■ Exercise aim: Search the records below for the word "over". Pull out each line that has it.

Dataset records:
◇ ◇ ◇ ◇
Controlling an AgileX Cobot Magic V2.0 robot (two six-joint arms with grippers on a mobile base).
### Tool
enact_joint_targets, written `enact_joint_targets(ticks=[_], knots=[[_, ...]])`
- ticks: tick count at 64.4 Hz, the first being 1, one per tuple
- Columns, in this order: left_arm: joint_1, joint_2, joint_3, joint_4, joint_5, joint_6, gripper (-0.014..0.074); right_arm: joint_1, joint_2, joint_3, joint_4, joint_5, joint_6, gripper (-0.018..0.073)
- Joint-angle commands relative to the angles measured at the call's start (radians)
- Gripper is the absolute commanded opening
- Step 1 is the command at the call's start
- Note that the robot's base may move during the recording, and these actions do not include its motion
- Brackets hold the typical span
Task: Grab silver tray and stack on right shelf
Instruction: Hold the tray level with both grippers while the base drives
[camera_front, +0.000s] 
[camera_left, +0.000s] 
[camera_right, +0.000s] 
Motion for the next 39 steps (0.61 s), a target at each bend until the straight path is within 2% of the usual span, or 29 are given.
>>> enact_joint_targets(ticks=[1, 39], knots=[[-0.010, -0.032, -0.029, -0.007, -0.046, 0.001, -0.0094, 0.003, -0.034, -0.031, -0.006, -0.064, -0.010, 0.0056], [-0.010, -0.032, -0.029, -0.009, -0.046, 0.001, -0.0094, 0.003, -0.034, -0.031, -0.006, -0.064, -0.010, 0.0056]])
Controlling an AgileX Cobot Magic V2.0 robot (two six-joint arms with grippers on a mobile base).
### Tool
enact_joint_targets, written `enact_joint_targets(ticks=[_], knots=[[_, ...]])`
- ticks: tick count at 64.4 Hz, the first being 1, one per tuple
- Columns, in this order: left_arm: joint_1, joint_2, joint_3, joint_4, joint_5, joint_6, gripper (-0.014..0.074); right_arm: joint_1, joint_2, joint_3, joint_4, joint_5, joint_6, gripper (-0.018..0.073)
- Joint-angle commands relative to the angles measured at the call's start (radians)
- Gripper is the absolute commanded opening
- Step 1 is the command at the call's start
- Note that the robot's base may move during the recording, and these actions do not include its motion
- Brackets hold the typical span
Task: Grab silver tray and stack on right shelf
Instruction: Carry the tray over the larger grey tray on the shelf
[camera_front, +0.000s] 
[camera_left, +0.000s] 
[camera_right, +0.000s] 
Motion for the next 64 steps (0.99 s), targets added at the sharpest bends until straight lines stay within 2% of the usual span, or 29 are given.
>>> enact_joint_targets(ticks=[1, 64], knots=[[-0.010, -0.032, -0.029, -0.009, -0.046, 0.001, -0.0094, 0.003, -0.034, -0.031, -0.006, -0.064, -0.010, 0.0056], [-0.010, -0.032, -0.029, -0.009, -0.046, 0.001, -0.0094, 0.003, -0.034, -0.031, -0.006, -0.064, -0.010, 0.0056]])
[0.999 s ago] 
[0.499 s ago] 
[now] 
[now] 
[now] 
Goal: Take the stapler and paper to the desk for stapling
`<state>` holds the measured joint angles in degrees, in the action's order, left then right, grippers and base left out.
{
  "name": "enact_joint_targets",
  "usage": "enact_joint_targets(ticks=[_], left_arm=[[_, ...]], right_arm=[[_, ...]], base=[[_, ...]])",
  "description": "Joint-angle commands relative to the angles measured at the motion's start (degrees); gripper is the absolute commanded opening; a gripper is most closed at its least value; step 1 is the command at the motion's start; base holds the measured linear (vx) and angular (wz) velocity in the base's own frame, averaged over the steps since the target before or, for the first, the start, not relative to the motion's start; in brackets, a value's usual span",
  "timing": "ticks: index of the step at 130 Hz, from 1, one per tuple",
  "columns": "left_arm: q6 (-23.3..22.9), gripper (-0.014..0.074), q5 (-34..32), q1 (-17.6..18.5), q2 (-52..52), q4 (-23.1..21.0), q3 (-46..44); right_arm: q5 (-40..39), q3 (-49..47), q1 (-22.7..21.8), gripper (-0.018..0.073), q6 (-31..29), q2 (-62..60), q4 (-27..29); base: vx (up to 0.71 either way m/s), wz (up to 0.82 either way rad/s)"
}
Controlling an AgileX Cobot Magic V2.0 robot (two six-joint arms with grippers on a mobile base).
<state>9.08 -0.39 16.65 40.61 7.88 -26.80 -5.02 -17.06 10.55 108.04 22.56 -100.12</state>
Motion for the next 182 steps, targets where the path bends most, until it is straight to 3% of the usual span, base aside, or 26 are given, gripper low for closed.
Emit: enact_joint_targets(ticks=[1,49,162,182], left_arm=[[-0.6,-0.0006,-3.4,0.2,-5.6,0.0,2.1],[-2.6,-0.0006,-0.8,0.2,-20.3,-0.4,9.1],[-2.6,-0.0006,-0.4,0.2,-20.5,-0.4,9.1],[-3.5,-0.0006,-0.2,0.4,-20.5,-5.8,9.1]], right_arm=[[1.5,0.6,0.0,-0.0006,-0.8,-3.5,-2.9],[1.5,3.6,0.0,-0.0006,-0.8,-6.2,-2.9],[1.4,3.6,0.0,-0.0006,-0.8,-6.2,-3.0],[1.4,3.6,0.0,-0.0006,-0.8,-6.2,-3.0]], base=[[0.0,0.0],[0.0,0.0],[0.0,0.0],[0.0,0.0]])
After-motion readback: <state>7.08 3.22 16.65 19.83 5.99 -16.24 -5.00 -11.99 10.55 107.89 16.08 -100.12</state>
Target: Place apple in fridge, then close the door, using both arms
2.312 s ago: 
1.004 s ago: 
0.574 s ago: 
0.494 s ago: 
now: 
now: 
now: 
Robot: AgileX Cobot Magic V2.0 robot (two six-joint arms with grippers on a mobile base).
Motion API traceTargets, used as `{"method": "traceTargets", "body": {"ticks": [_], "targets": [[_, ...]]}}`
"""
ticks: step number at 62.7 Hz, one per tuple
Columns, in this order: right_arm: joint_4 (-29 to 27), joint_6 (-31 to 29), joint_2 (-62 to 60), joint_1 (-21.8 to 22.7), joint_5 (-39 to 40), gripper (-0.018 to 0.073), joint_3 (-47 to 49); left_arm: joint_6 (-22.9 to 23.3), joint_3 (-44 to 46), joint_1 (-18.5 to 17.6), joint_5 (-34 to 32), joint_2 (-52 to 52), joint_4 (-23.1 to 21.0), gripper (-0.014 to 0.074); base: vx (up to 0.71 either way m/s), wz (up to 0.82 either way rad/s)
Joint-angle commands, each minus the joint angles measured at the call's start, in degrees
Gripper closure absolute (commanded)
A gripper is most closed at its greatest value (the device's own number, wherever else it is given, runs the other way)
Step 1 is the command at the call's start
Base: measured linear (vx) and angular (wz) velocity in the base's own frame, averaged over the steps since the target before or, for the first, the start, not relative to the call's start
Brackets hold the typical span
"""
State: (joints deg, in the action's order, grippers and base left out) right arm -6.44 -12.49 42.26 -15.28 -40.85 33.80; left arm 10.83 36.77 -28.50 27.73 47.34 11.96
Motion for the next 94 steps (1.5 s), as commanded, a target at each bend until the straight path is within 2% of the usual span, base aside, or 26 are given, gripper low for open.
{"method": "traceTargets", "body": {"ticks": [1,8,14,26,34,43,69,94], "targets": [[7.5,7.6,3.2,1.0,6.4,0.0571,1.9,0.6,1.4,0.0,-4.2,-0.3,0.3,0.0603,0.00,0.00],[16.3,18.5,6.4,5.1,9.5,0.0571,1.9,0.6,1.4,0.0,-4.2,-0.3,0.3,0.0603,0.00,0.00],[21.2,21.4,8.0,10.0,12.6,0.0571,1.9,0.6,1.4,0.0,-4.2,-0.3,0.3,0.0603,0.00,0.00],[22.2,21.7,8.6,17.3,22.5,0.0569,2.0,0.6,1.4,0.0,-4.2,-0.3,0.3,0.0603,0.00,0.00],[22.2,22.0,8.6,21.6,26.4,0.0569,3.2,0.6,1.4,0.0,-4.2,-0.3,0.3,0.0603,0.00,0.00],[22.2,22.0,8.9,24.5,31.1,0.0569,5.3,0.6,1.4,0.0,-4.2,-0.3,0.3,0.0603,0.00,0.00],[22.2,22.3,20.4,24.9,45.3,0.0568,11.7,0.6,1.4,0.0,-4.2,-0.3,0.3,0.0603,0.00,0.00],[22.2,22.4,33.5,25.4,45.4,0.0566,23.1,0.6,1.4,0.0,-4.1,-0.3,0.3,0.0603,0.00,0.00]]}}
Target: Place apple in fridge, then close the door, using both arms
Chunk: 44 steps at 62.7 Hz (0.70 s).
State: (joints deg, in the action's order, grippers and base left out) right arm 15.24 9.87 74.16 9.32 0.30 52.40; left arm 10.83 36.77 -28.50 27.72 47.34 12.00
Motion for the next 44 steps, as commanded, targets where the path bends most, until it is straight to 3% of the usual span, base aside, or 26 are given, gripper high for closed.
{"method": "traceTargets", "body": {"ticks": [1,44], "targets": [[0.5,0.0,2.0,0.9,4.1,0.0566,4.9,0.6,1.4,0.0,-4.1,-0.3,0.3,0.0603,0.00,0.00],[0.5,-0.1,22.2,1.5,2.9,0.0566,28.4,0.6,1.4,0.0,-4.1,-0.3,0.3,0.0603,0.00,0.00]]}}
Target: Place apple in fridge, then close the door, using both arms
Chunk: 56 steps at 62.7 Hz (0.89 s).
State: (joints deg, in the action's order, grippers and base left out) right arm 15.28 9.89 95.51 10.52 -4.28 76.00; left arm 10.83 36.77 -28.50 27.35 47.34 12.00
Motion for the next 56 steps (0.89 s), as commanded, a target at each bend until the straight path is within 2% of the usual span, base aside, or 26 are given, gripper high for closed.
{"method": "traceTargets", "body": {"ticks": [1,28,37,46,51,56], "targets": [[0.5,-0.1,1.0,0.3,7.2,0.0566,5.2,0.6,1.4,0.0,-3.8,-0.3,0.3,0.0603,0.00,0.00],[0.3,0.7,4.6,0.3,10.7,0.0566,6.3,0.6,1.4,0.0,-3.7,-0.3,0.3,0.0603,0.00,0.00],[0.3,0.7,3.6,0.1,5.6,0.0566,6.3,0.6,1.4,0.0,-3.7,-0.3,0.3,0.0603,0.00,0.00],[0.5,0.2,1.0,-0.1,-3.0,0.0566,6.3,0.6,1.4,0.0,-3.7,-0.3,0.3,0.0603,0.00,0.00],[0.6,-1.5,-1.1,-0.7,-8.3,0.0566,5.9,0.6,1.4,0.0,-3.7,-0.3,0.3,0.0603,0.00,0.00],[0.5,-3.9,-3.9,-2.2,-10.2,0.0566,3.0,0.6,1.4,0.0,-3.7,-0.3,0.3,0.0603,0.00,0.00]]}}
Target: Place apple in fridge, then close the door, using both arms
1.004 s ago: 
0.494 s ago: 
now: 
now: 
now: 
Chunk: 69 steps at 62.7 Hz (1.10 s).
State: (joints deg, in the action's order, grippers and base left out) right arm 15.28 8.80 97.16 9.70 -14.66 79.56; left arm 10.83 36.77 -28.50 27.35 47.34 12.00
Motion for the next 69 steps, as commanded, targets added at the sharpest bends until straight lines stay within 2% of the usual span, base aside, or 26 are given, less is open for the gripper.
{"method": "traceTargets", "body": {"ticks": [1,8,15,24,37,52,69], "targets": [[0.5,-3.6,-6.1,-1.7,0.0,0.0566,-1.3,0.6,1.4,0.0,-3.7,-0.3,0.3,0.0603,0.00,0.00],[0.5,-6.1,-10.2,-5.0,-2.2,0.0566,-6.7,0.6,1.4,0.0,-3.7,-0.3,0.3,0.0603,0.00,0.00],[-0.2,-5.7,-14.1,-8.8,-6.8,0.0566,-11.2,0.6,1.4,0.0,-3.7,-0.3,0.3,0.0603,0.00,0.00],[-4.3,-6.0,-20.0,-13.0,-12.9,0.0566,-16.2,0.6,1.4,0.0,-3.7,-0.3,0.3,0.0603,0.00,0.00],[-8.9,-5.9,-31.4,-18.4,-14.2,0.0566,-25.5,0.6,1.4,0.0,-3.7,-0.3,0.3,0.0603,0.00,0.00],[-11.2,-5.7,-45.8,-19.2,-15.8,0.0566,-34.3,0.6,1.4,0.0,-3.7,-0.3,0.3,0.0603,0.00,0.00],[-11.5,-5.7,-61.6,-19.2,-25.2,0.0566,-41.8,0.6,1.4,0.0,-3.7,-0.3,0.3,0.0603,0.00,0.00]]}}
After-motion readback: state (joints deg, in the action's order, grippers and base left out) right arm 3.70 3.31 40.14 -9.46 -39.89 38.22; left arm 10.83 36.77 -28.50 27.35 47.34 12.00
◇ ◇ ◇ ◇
■ Finished task:
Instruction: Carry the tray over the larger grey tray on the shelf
  "description": "Joint-angle commands relative to the angles measured at the motion's start (degrees); gripper is the absolute commanded opening; a gripper is most closed at its least value; step 1 is the command at the motion's start; base holds the measured linear (vx) and angular (wz) velocity in the base's own frame, averaged over the steps since the target before or, for the first, the start, not relative to the motion's start; in brackets, a value's usual span",
Base: measured linear (vx) and angular (wz) velocity in the base's own frame, averaged over the steps since the target before or, for the first, the start, not relative to the call's start

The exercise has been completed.